The extradition treaty between the United States and Britain requires “dual criminality,” which means that the offense must be a crime in both countries before a defendant can be extradited. Spoofing is not a crime in England, but fraud by misrepresentation — including implied representations — can be prosecuted. The Justice Department will have to prove that entering orders with no intention of having them filled reaches the level of dishonesty and was not just a sharp business practice.

An additional hurdle was added in April 2013 when Parliament enacted the Crime and Courts Act, which allows a British court to block extradition if it “would not be in the interests of justice.” It was adopted after the home secretary blocked the extradition of Gary McKinnon, a computer hacker wanted in the United States to face charges of intruding into Pentagon computer networks. Under the statute, if a “substantial measure” of the conduct took place in Britain, then the court must look at a variety of factors, including where most of the loss occurred and whether prosecutors there are investigating, before ordering extradition.

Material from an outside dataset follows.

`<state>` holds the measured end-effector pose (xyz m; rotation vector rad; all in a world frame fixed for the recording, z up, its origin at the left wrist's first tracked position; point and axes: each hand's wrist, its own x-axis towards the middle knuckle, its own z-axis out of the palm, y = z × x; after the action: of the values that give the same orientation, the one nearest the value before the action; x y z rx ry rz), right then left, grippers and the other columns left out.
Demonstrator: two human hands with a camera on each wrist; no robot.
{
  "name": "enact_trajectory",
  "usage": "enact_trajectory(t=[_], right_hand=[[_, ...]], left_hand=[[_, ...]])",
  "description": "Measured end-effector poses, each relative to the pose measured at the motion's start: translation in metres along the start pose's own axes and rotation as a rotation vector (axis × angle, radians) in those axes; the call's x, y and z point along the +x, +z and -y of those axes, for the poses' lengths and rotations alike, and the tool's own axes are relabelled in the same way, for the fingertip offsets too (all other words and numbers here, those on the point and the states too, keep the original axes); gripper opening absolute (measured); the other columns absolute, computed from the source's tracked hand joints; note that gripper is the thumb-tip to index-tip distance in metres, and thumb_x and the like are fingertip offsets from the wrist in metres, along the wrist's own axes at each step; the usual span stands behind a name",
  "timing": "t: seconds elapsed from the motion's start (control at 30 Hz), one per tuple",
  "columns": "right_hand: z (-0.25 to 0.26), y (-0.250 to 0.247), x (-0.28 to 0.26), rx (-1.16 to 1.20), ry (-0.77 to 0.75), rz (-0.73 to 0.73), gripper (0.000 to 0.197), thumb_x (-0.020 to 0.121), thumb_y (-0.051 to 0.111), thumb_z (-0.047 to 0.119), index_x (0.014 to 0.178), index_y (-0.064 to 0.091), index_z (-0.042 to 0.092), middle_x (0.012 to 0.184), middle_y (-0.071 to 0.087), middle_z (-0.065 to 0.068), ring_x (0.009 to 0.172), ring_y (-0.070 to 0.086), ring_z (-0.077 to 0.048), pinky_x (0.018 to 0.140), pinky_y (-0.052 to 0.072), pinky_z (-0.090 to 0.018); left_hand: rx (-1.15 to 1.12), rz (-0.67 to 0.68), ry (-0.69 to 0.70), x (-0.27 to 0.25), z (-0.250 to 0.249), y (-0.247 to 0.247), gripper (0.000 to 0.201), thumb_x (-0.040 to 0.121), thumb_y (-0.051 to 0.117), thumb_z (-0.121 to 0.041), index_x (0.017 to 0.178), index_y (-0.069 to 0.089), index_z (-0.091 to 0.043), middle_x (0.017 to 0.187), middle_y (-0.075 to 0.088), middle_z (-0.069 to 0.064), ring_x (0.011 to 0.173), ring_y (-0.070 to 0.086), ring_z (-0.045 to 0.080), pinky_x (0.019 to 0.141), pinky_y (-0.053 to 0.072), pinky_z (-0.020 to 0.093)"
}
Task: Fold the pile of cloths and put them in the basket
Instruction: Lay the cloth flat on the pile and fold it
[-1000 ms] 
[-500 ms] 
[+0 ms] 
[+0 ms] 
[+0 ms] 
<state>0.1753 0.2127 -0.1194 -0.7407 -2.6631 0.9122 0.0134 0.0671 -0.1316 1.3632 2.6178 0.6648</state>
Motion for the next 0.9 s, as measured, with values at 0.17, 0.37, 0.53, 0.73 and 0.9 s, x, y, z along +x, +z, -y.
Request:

Neither of these is insurmountable but do present a challenge because Mr. Sarao can appeal an adverse decision that could cause considerable delays in being sent to the United States.

Prosecutors took nearly six years to put together the case against Mr. Sarao, and it will be a few more before we know whether his activities rose to the level of a fraud. The charges highlight the fragility of the markets and how participants push the edge of legality to gain any profitable advantage. The real lesson may be the need for regulators to confront the issue of how orders can be entered and canceled in the blink of an eye to create the appearance of trading interest, and whether the integrity of the markets can be maintained in the face of high-speed trading that seeks profits from even the slightest informational imbalance.